According to news reports, Goldman Sachs, in its latest report, has written that KPIT Tech Ltd will likely report a subdued September quarter.
The global investment firm has maintained its "neutral" rating on the stock.
The Caresoft acquisition, which the company closed last month, should contribute around $4 million in additional revenue, according to Goldman Sachs.
JPMorgan expects financial year 2026 to be a washout year for KPIT Tech, as it expects the company's topline to decline by 1% on an organic basis. It expects growth to rebound to 12% and 16% in financial years 2027 and 2028, respectively, the report added.

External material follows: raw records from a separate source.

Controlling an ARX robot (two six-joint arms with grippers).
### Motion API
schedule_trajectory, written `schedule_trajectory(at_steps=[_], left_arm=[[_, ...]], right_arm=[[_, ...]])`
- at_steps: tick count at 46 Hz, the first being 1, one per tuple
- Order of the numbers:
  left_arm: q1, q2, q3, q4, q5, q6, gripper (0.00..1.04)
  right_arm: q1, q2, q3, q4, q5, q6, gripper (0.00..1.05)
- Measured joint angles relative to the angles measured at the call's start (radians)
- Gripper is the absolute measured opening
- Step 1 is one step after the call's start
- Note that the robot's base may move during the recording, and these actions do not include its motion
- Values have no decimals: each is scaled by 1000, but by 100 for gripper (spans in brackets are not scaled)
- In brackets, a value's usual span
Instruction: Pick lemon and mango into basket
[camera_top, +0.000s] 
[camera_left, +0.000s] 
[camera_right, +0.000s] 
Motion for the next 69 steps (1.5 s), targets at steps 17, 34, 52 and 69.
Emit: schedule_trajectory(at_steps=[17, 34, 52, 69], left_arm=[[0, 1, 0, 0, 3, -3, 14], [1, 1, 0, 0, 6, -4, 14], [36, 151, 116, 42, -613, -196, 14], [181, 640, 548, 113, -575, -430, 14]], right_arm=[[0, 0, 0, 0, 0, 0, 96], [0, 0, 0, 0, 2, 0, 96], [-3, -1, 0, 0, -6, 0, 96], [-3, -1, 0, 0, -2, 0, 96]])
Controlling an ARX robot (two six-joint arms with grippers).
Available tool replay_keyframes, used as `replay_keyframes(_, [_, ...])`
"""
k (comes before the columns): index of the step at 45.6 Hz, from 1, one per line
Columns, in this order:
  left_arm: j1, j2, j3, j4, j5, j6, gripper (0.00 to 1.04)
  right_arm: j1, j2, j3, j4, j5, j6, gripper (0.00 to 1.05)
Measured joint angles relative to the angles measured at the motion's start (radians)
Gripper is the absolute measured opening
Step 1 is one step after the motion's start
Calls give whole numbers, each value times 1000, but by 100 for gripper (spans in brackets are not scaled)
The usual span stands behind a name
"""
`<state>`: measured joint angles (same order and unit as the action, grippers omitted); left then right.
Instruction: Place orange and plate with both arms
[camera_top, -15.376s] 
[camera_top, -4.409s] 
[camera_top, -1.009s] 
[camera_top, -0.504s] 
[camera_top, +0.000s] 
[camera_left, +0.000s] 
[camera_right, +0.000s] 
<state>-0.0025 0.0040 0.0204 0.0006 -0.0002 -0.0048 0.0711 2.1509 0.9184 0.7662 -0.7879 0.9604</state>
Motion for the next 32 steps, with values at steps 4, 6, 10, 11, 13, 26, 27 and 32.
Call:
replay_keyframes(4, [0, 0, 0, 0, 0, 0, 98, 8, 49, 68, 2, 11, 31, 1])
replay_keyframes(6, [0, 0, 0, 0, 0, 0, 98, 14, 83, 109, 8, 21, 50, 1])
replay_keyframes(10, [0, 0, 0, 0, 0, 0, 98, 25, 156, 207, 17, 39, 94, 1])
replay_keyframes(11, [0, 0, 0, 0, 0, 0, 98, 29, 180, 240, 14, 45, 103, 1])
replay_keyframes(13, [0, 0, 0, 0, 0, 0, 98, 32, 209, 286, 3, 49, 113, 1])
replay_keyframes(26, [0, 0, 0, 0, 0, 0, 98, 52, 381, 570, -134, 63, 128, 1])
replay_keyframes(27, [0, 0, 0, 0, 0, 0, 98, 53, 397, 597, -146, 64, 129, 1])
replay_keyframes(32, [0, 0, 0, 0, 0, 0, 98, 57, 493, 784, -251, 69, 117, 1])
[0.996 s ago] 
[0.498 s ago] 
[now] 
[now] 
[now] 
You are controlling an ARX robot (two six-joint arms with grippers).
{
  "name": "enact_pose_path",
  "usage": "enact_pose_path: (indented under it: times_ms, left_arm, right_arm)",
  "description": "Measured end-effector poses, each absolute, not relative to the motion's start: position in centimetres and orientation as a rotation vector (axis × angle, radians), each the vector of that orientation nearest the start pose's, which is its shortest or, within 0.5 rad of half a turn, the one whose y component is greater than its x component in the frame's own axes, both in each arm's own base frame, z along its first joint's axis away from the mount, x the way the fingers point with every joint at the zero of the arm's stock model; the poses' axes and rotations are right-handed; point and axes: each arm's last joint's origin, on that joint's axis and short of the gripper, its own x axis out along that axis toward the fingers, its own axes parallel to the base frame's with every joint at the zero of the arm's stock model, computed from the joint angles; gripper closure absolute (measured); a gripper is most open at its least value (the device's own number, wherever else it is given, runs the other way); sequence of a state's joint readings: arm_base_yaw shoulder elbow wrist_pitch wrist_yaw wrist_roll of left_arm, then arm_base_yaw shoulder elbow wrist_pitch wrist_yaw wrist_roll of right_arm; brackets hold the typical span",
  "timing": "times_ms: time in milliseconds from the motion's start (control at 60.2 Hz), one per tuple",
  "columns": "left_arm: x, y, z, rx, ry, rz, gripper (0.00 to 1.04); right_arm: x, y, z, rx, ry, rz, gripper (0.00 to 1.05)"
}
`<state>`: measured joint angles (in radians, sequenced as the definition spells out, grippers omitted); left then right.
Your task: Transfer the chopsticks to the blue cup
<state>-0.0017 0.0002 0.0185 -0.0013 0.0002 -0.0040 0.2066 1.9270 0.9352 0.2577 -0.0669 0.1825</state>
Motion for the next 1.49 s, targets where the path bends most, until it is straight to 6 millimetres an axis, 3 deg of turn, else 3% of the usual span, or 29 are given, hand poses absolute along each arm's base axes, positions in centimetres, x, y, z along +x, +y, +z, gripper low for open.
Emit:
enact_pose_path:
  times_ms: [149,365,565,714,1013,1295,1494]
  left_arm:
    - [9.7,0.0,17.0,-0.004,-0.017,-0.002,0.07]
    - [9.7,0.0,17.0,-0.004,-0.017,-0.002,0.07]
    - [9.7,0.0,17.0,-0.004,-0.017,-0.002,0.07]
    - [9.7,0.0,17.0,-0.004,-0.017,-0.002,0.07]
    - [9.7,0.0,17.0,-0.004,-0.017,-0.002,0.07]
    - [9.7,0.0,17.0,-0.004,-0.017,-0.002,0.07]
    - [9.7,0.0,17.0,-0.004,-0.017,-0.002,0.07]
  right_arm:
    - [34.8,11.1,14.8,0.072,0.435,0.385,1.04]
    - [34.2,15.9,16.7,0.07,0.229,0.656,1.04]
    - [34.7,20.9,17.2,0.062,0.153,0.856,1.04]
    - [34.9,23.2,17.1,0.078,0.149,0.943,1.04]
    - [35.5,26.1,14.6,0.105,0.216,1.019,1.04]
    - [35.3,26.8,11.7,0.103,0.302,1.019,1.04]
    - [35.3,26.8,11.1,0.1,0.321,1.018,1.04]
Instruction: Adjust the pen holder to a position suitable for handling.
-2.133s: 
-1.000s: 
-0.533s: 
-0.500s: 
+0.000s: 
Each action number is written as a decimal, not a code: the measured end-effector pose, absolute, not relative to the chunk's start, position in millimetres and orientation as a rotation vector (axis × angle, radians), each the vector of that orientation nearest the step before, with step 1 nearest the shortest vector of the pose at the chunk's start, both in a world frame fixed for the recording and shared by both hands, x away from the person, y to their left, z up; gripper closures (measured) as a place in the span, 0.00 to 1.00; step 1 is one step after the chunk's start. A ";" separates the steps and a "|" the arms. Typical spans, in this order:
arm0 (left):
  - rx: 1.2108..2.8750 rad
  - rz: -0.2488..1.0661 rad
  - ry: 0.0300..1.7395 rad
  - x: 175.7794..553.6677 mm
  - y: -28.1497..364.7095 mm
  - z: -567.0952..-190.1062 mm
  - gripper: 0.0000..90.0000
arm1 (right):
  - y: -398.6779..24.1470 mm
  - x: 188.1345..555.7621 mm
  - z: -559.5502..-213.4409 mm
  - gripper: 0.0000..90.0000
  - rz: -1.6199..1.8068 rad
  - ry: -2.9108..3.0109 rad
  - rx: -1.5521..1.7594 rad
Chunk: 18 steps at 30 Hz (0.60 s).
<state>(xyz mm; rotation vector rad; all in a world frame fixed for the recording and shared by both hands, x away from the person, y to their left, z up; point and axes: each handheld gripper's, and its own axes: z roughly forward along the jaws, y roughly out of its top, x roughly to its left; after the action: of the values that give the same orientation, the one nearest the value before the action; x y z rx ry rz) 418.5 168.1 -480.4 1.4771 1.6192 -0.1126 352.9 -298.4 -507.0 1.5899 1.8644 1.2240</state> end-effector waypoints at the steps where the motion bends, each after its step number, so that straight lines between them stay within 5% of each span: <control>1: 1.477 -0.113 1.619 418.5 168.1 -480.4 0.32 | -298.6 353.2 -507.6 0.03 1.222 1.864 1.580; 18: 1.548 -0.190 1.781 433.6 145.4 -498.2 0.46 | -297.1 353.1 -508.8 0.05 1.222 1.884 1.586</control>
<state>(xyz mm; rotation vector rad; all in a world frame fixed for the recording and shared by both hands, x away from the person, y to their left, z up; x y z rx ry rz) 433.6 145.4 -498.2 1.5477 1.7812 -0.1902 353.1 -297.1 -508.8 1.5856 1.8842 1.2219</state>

KPIT Technologies Limited specialises in embedded software and product engineering services for the automotive and mobility industry. Commonly called KPIT, the company is headquartered in Pune and operates development centres in Europe, the United States, Japan and China.
KPIT Technologies was founded in 1990 by Ravi Pandit and Kishor Patil as KPIT Infosystems. Being chartered accountants and having previously partnered at Kirtane & Pandit Chartered Accountants (KPCA), they laid the foundation for the company. Their venture took a significant leap in 1999 with the initial public offering (IPO).
As of December 2023, KPIT Technologies operates across 13 countries. The company has centres of excellence in India (Pune, Bengaluru, and Kochi), the EU, the US, Brazil, Thailand, China and Japan.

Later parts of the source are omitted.